About Eeyore

Canadian artist and counter-jihad and freedom of speech activist as well as devout Schrödinger's catholic

2 Replies to “Canadian Army needs break from Afghanistan”

  1. As a fan of Red Eye, I found this extremely unfunny and ignorant.

    It’s very interesting to see the United States of Allahu Akbar being led by a One-World-Government New-World-Order megalomaniac utopian gliberal pie-in-the-sky full-of-shit “Yes We Can!” madman, and Canada being led by a straight-talking pragmatic down-to-earth meat-and-two-veg fiscal social and political Conservative.

    Canadians have fought with Americans in Afghanistan as part of NATO since Day One. Canadian troops have been fully-engaged around the clock and have lost 108 soldiers, the highest per capita rate for allied forces.

    Canada sent its military to Afghanistan both on principal and in accordance with Article Five of the NATO Charter [“an armed attack against one or more NATO member in Europe or North America shall be considered an attack against them all”]. The Liberal government of Jean Chretien sent the troops, and the Conservative government of Stephen Harper obtained an all-party concensus to bring them home in 2011.

    The Liberals sent Canadian troops to Afghanistan, but as soon as they were out of power they did nothing but condemn the Conservative government for every Canadian death there and every hint of “scandal” regarding torture or corruption.

    President Obama will then have to rely on his loyal and Islamicized European supporters (who are increasingly avoiding combat zones) to back up his Neoconservative Socialist agenda of enforcing a mythical, mystical “Moderate Islam” on Afghan barbarians while neighbouring Pakistan falls to al-Qaeda.

    Asked what his response would be if Obama begged Canada to extend its mission in Afghanistan or increase its current troop level (keep in mind that the current deployment is very unpopular and has already strained Canada’s military capability), Harper responded:

    QUOTE

    If President Obama were to ask me that question, I would have a question back for him. And that question would be: What is your plan to leave Afghanistan to the Afghans, so they can govern it?

    Because there are enormous risks there for us and enormous challenges. And I’m not saying we cannot improve things. But if we think – our experience has taught us, if we think that we are going to govern Afghanistan for the Afghans, or over the long term be responsible for day-to-day security in Afghanistan, and see that country improve, we are mistaken.

    And so, if – I welcome President Obama’s renewed commitment to Afghanistan, the fact that they’re sending a lot more American troops. We’re delighted to have them, especially in Kandahar, where we need the partner.
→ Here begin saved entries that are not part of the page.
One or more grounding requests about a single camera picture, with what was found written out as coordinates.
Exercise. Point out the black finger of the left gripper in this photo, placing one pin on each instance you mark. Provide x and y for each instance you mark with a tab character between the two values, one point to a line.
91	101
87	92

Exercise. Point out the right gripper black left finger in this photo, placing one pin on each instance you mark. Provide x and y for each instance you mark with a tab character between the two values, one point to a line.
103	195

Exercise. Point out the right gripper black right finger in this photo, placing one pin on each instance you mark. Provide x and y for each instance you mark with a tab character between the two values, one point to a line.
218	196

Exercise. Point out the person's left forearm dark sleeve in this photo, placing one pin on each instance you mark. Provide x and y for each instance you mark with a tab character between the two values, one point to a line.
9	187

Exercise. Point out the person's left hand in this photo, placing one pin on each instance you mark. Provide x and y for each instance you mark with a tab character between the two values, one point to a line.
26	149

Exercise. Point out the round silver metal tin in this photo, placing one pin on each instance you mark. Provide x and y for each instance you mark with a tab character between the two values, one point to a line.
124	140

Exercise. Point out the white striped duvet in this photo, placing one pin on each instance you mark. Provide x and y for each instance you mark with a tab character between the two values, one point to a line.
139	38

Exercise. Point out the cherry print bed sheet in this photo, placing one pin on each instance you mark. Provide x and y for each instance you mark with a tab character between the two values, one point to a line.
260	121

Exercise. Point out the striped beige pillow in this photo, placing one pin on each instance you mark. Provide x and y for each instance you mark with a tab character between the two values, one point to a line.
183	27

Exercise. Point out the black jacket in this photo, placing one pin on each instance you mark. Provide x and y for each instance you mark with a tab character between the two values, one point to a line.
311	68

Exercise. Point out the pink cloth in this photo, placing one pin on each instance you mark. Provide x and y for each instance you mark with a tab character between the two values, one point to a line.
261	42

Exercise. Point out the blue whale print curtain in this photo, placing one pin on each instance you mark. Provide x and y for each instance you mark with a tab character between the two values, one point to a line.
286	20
    But over the long haul, if President Obama wants anybody to do more, I would ask very hard questions about what is the strategy for success and for an eventual departure?

    The issue in Canada…I don’t think is whether we stay or whether we go. The issue that Canadians ask is, are we being successful? And…
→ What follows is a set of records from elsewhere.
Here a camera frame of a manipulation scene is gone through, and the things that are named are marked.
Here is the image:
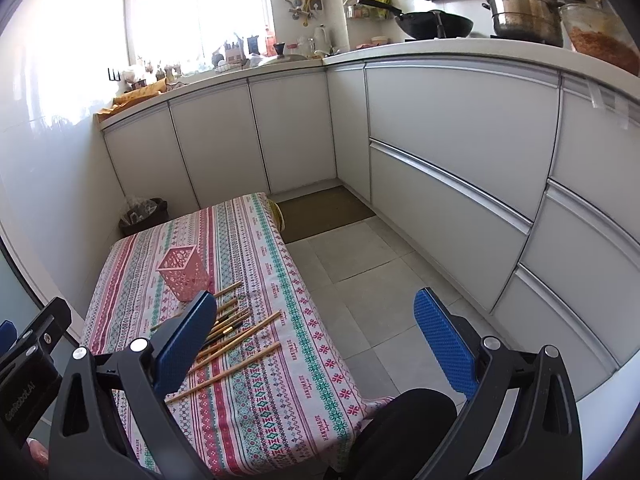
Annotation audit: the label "white lower kitchen cabinets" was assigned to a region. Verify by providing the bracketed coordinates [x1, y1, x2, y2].
[102, 55, 639, 396]

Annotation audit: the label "knife block with utensils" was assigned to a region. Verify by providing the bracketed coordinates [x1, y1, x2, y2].
[224, 39, 246, 66]

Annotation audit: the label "person's left hand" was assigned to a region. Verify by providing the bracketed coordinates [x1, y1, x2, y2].
[26, 438, 49, 468]

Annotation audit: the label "black gold-banded chopstick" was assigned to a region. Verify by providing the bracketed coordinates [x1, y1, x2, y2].
[208, 310, 250, 338]
[202, 320, 245, 349]

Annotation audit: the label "pink perforated utensil holder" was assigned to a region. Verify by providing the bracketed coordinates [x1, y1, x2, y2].
[157, 245, 209, 302]

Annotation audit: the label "striped patterned tablecloth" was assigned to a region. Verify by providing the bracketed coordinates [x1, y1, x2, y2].
[82, 193, 383, 479]

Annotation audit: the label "black stool seat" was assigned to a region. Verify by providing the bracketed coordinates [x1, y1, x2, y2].
[324, 388, 458, 479]

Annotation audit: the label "dark trash bin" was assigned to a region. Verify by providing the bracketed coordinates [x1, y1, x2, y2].
[118, 196, 170, 237]

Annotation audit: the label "brown floor mat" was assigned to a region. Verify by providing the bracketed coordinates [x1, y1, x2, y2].
[279, 186, 374, 244]

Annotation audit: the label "yellow cloth on counter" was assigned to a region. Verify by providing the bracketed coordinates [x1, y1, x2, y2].
[96, 78, 167, 124]

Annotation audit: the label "black wok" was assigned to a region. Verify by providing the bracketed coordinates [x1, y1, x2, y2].
[357, 0, 473, 40]

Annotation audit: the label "glass jar with red contents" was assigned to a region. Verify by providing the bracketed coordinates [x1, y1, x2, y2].
[559, 3, 639, 76]

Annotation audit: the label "stainless steel stockpot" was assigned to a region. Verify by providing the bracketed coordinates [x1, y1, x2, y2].
[486, 0, 563, 47]
    Right now, we have made gains. Those gains are not irreversible, so the success has been modest.

    We’re not going to win this war just by staying. We’re not going to — in fact, my own judgment…is, quite frankly, we are not going to ever defeat the insurgency. Afghanistan has probably had — my reading of Afghanistan history, it’s probably had an insurgency forever, of some kind.

    What has to happen in Afghanistan is, we have to have an Afghan government that is capable of managing that insurgency and improving its own governance.
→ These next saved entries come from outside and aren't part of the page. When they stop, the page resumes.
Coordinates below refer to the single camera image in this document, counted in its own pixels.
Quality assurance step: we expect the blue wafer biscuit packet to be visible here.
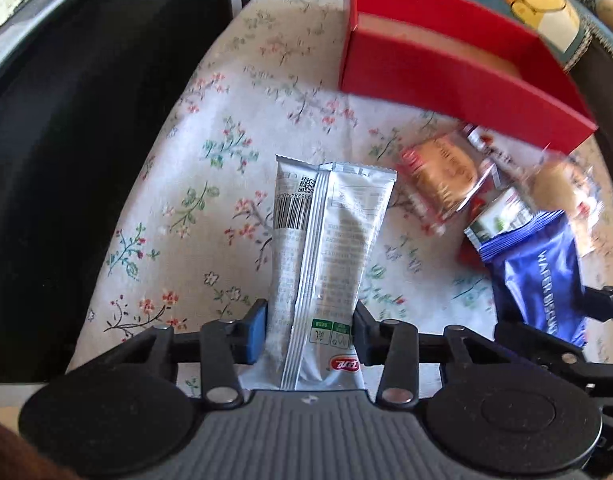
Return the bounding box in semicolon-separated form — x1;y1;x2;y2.
479;210;585;348

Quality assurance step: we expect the steamed egg cake packet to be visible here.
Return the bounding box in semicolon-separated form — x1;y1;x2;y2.
528;152;605;256

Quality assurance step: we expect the silver snack bar wrapper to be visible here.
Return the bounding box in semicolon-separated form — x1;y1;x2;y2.
241;156;397;390

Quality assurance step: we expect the small white green snack packet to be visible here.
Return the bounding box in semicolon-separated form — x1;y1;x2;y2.
464;186;537;250

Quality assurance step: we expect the white red snack packet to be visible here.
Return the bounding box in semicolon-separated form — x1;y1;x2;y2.
462;124;543;186

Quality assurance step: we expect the round meat floss cake packet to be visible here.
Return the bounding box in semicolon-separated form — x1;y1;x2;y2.
395;130;494;235

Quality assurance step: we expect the floral seat cushion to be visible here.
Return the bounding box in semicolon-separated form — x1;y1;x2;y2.
68;0;613;370

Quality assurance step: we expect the red cardboard box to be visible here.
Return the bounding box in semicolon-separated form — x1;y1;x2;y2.
339;0;597;153
    A part of the calculation there is the fact that, ultimately, the source of authority in Afghanistan has to be perceived as being indigenous. If it’s perceived as being foreign — and I still think we’re welcome there — but if it’s perceived as being foreign, it will always have a significant degree of opposition.

    There is no doubt that governance in Afghanistan has to improve, and has to improve much more quickly than what we’ve seen in the first – how many years is it now — almost eight years?

    UNQUOTE

  2. I followed the links from the youtube posting to this blog and truthfully the only thing that offends me about this is the idiotic “offended” responses that people are posting. This is bad satire quite simply put, and it’s nothing to get upset about. Being angry at these people achieves only a few things :

    1. It confirms that they are right in a twisted sort of way. People only get upset when in some way they believe these statements to have the possibility of truth. Therefore they have “to set those ignorant fools straight” Who could possibly believe this to be true? Other than true idiots who arent worth anyone’s time and effort.

    2. It cheapens any legitimate reason for the wrongness of their statements. Its alright to be upset about the deaths of soldiers and all that, but to allow some bad comedian to dictate your emotions to you is the height of illegitemacy. Be upset about a death because it is an end to a persons life not because someone ripped on your country.

    3. Americans have a rep as being stupidly patriotic. They are insulting us as a country by those terms. Stop re-inforcing that mentality by negatively agreeing with it ( ie allowing it legitemacy by getting upset with it).

    In the end people may agree or disagree with me. But truthfully i couldn’t give a flying fuck about that. The only thing i would like to see is people being in control of their actions rather than allowing some dipshit FOX employee upset them.